— REQUIREMENT —
The result should be every line in the data below that carries the string "about".

— EXTRACTED MATERIAL —
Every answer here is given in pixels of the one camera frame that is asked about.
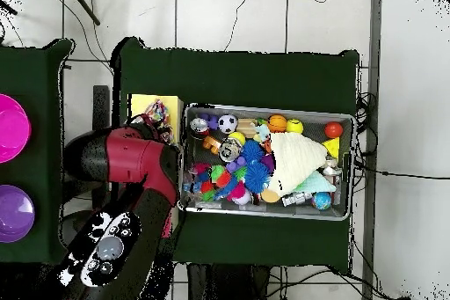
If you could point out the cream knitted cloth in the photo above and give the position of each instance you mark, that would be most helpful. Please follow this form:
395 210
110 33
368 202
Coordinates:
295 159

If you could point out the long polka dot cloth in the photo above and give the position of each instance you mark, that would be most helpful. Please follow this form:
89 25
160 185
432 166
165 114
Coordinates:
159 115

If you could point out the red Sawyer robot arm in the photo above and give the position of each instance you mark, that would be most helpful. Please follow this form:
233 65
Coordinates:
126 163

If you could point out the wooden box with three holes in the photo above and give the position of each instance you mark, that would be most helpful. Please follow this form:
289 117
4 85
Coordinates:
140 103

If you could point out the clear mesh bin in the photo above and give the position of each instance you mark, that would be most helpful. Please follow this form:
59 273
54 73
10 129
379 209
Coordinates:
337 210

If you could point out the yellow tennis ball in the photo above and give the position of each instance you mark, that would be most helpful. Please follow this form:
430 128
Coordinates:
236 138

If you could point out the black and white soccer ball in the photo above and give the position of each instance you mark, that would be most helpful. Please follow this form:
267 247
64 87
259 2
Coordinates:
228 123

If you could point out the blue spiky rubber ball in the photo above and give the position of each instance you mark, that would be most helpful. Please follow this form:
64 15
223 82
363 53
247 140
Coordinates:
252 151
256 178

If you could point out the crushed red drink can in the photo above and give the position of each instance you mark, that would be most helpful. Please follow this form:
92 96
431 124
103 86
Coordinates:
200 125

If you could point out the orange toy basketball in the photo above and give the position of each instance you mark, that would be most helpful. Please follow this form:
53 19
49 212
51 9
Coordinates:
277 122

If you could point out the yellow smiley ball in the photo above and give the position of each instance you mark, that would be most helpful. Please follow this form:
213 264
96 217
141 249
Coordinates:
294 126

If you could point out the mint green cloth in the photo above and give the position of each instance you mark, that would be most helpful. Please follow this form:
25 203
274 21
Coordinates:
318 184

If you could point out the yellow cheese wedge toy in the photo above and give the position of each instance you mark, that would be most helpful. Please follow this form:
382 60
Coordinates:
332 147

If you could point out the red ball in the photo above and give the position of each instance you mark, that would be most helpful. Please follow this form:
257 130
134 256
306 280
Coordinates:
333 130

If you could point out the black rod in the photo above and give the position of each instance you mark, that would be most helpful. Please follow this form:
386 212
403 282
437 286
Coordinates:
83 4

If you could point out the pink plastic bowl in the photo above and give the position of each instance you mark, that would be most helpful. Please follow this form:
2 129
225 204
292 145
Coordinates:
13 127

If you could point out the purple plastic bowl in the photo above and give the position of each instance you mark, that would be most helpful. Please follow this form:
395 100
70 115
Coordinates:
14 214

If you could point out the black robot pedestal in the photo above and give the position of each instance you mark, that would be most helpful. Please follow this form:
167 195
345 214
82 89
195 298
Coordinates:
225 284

==

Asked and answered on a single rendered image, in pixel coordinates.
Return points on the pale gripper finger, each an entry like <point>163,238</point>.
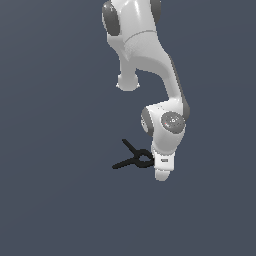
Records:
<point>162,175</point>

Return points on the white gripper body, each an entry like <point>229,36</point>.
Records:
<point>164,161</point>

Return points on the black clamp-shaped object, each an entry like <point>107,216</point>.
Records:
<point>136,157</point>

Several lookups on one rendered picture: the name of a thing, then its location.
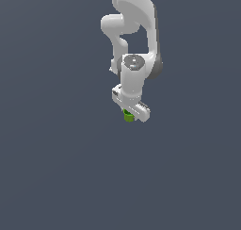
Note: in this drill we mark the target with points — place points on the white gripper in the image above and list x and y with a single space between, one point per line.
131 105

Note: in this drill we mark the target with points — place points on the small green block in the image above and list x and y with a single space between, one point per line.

==

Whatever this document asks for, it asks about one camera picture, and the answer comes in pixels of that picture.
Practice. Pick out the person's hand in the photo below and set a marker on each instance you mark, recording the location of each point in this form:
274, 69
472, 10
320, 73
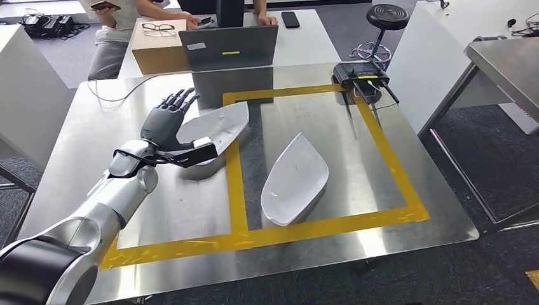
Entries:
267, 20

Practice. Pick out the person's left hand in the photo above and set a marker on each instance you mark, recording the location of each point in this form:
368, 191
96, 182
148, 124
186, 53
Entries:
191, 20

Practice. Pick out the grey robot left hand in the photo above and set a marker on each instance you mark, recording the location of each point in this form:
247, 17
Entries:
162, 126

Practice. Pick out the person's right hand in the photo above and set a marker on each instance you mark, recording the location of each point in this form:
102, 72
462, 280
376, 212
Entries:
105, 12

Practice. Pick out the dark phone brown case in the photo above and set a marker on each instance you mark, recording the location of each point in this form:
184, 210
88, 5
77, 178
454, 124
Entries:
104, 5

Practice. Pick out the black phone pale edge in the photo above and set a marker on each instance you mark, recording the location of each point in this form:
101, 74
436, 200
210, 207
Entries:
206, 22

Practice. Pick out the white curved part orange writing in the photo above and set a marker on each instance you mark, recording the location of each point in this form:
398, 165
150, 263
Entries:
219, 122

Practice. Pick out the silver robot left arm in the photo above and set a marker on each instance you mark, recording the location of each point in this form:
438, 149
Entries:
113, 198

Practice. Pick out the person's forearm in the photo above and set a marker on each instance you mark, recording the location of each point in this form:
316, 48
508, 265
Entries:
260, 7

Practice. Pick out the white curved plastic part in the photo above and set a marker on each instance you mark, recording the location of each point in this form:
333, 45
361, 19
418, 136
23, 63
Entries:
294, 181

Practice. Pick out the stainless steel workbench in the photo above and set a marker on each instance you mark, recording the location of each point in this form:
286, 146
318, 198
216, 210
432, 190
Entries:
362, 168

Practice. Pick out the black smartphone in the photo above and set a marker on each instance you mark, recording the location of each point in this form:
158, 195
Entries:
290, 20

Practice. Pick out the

— TASK ANSWER —
Every answer here is given in pixels of the one camera frame that is asked about.
Whatever this document asks for, it asks about one camera picture, and the answer comes in pixels of that picture.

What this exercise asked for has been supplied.